→ Required action
Would you give the listing back word for word once its pictures are removed?

→ Provided data
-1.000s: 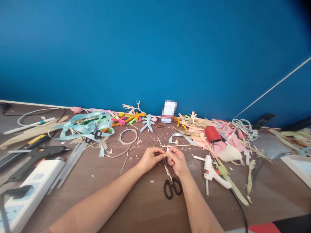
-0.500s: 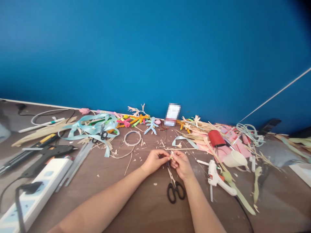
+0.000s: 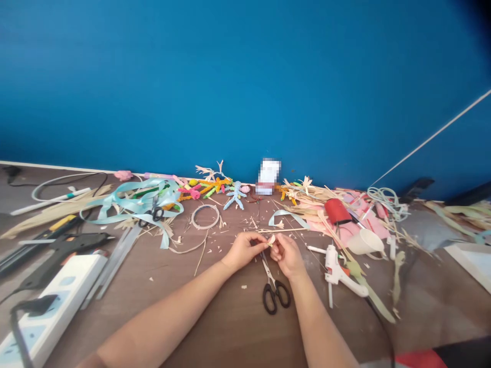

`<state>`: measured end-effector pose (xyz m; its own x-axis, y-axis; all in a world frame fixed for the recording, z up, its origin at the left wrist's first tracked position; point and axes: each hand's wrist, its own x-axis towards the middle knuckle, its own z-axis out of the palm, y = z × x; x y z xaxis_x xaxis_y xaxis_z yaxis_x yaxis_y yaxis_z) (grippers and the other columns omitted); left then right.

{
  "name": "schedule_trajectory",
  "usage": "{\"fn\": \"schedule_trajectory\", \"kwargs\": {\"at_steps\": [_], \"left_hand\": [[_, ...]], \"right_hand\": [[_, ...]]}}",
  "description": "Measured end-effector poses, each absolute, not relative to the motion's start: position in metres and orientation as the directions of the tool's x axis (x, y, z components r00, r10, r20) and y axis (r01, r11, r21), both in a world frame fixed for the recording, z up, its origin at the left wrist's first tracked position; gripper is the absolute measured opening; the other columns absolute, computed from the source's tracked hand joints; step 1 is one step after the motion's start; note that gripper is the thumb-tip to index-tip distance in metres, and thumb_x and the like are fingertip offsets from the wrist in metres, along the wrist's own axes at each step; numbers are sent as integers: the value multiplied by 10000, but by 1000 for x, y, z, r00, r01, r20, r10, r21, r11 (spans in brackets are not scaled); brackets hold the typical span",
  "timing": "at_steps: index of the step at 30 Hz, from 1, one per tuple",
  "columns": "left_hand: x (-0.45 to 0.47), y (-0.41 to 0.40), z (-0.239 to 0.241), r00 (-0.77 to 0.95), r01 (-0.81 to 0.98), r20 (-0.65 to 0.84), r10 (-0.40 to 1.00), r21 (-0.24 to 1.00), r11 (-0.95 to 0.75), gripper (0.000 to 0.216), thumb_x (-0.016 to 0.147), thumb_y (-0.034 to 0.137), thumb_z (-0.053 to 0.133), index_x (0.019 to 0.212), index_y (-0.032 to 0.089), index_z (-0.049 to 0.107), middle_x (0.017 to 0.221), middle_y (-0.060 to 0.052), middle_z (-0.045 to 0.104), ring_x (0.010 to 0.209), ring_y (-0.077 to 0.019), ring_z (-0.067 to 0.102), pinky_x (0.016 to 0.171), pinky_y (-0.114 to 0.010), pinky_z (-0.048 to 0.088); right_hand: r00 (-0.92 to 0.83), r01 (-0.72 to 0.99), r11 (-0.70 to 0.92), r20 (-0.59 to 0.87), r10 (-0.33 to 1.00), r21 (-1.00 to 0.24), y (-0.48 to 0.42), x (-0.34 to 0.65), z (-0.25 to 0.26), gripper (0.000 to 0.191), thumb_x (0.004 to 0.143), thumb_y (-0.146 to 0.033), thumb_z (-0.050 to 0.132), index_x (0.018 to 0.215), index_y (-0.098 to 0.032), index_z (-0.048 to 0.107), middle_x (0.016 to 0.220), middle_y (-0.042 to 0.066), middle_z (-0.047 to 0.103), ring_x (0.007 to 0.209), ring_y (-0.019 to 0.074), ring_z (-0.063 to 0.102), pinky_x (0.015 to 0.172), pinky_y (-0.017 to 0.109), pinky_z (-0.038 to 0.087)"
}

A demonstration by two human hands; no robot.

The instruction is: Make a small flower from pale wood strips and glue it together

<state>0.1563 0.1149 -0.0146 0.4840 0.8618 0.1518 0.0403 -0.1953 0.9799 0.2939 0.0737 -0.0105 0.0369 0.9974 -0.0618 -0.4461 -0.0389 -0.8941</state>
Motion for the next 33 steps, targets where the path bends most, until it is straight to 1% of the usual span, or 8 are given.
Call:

→ Result for this task
-1.000s: 
-0.500s: 
+0.000s: 

`<state>`: measured end-effector pose (xyz m; its own x-axis, y-axis; all in a world frame fixed for the recording, z up, its origin at the left wrist's first tracked position; point and axes: each hand's wrist, its own x-axis towards the middle knuckle, its own z-axis out of the palm, y = z × x; x y z xaxis_x xaxis_y xaxis_z yaxis_x yaxis_y yaxis_z) (grippers and the other columns omitted); left then right.

{
  "name": "schedule_trajectory",
  "usage": "{\"fn\": \"schedule_trajectory\", \"kwargs\": {\"at_steps\": [_], \"left_hand\": [[_, ...]], \"right_hand\": [[_, ...]]}}",
  "description": "Measured end-effector poses, each absolute, not relative to the motion's start: position in metres and orientation as the directions of the tool's x axis (x, y, z components r00, r10, r20) and y axis (r01, r11, r21), both in a world frame fixed for the recording, z up, its origin at the left wrist's first tracked position; gripper is the absolute measured opening; the other columns absolute, computed from the source's tracked hand joints; step 1 is one step after the motion's start; note that gripper is the thumb-tip to index-tip distance in metres, and thumb_x and the like are fingertip offsets from the wrist in metres, along the wrist's own axes at each step; numbers are sent as integers: the value multiplied by 10000, but by 1000 for x, y, z, r00, r01, r20, r10, r21, r11 (spans in brackets are not scaled); brackets hold the typical span",
  "timing": "at_steps: index of the step at 30 Hz, from 1, one per tuple",
  "columns": "left_hand: x (-0.45 to 0.47), y (-0.41 to 0.40), z (-0.239 to 0.241), r00 (-0.77 to 0.95), r01 (-0.81 to 0.98), r20 (-0.65 to 0.84), r10 (-0.40 to 1.00), r21 (-0.24 to 1.00), r11 (-0.95 to 0.75), gripper (0.000 to 0.216), thumb_x (-0.016 to 0.147), thumb_y (-0.034 to 0.137), thumb_z (-0.053 to 0.133), index_x (0.019 to 0.212), index_y (-0.032 to 0.089), index_z (-0.049 to 0.107), middle_x (0.017 to 0.221), middle_y (-0.060 to 0.052), middle_z (-0.045 to 0.104), ring_x (0.010 to 0.209), ring_y (-0.077 to 0.019), ring_z (-0.067 to 0.102), pinky_x (0.016 to 0.171), pinky_y (-0.114 to 0.010), pinky_z (-0.048 to 0.088); right_hand: r00 (-0.92 to 0.83), r01 (-0.72 to 0.99), r11 (-0.70 to 0.92), r20 (-0.59 to 0.87), r10 (-0.33 to 1.00), r21 (-1.00 to 0.24), y (-0.48 to 0.42), x (-0.34 to 0.65), z (-0.25 to 0.26), gripper (0.000 to 0.191), thumb_x (0.004 to 0.143), thumb_y (-0.146 to 0.033), thumb_z (-0.050 to 0.132), index_x (0.018 to 0.215), index_y (-0.098 to 0.032), index_z (-0.048 to 0.107), middle_x (0.016 to 0.220), middle_y (-0.042 to 0.066), middle_z (-0.047 to 0.103), ring_x (0.007 to 0.209), ring_y (-0.019 to 0.074), ring_z (-0.063 to 0.102), pinky_x (0.015 to 0.172), pinky_y (-0.017 to 0.109), pinky_z (-0.038 to 0.087)"
}

A demonstration by two human hands; no robot.

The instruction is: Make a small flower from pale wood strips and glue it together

<state>0.1563 0.1149 -0.0146 0.4840 0.8618 0.1518 0.0403 -0.1953 0.9799 0.2939 0.0737 -0.0105 0.0369 0.9974 -0.0618 -0.4461 -0.0389 -0.8941</state>
Motion for the next 33 steps, targets where the path bends most, until it is straight to 1% of the usual span, or 8 are given.
Call:

This completes the requested output.